Dr. Kevorkian's final objective was right but his tactics proved to be wrong. But I give Kevorkian the credit for awakening millions of slumbering people to the very existence of assisted deaths.

Today he languishes in an American prison, convicted on his own evidence of murder, serving ten years to life. At 76 he may never see liberty again. For all his courage and unswerving dedication he has paid dearly. His legal advisors are now seeking a clemency deal, and I really hope they succeed. The predicament in thinking about Dr. Kevorkian is that, while legally he was 100 percent guilty of euthanizing Thomas Youk, who was dying, because he video-taped it, is that 'murder' in the usual sense of the term?

Unfortunately, Anglo-American law makes no distinction on these grounds: “A person cannot ask to be killed.” We must get this modified.

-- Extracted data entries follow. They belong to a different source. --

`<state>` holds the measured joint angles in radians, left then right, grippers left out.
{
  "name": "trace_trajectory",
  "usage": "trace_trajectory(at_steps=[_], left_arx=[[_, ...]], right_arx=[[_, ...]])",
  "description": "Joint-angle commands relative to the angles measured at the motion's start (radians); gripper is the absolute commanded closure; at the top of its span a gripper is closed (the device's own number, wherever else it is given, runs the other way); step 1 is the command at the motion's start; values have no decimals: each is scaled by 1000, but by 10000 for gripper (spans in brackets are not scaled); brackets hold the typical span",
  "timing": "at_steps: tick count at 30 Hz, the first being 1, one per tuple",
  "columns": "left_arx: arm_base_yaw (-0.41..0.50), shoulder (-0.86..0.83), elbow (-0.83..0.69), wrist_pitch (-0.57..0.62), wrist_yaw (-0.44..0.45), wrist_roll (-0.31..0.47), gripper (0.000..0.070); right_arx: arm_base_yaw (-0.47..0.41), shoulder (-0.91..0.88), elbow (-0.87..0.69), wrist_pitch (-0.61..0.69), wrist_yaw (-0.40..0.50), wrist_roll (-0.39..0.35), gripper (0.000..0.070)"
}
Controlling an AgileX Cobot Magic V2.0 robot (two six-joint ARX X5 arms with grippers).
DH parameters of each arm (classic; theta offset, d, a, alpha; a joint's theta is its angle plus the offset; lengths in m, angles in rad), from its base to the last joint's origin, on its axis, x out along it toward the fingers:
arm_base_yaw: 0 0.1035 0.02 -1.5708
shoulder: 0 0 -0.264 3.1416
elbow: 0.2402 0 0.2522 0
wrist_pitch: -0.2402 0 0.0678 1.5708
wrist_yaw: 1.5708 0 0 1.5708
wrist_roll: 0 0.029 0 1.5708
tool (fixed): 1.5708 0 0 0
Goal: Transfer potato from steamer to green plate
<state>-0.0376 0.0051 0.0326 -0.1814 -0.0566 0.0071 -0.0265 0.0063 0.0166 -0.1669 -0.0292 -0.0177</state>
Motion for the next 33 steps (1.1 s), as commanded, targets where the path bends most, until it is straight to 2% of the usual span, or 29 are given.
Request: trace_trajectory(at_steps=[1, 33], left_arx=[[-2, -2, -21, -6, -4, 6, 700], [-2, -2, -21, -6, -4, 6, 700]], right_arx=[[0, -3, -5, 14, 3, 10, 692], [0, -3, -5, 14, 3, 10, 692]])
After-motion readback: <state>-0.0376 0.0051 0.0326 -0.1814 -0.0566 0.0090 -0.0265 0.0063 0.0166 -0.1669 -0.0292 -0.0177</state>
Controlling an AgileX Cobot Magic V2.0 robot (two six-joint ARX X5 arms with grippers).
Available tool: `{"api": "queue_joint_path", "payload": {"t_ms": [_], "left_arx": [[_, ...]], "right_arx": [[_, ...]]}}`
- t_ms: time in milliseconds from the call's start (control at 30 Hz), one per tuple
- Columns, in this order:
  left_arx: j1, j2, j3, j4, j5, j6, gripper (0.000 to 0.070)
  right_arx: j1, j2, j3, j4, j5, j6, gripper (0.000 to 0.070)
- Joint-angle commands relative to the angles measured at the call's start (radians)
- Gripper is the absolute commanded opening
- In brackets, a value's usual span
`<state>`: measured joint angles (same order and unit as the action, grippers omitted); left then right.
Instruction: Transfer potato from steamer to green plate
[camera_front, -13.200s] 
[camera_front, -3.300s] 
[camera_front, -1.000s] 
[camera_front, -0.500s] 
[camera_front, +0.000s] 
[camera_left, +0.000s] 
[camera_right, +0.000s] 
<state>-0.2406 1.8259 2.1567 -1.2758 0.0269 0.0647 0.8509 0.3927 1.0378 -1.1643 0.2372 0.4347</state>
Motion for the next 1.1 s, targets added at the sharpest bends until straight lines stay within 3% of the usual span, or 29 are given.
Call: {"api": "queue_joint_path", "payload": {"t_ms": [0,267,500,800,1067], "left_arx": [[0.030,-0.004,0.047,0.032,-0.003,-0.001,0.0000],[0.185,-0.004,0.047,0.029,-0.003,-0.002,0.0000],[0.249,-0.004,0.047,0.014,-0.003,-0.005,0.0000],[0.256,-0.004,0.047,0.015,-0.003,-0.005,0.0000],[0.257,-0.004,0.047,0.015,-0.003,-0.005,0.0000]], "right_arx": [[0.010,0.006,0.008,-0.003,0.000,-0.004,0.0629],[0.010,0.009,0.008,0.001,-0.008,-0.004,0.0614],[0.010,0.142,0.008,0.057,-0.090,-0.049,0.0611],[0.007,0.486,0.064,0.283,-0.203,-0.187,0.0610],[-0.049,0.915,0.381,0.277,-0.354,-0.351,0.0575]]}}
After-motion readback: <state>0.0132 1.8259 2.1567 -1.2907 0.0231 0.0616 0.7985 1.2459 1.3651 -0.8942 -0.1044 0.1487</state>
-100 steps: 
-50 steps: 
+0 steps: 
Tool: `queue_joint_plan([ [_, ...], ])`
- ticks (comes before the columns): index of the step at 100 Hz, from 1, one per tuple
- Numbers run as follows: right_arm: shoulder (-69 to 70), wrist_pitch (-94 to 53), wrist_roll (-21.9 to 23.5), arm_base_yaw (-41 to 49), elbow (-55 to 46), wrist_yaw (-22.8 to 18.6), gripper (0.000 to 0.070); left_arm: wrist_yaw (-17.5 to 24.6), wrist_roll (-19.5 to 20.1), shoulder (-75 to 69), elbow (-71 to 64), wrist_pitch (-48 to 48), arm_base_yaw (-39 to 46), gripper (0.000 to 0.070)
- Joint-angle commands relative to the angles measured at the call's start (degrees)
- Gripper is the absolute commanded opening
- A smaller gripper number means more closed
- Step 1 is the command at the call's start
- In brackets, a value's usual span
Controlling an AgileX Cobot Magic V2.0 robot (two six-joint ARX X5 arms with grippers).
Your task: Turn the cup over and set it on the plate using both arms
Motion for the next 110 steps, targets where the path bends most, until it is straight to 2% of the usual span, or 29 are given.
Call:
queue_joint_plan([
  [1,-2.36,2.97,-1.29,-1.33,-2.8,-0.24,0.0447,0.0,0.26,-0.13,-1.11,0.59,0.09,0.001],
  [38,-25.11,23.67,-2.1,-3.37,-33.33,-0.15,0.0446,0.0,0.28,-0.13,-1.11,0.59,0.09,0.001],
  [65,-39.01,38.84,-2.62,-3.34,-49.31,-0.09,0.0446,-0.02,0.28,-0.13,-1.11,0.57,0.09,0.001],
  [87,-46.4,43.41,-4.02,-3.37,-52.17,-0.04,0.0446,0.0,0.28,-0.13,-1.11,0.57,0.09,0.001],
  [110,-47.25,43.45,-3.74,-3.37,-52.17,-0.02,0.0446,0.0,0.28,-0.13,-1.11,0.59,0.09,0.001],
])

My plea is for the laws on homicide to be changed to allow somebody accused of a ‘mercy killing’ to at least plead justification and necessity. Not an automatic, knee-jerk excuse but a factual plea for understanding of the circumstances. Currently no such evidence or witness can be entertained. In my view we should work for a wider interpretation of the laws on death and dying and not just ‘assisted suicide’.

In closing my remarks, please allow me to make a plea for more honest use of words and phrases throughout our movement. In recent years there has been a obvious backing away from words like ‘euthanasia’ and ‘assisted suicide’ and ‘mercy killing’. I am quite aware that this was done for political correctness, trying not to scare off the politicians and the voters.

But not calling ‘a spade a spade’ – as the English say – is playing into the hands of our opponents, who increasingly are teasing us that we are more sinister than we say we are. Speaking in euphemisms – softened speech – develops into muddled thinking and mistaken actions.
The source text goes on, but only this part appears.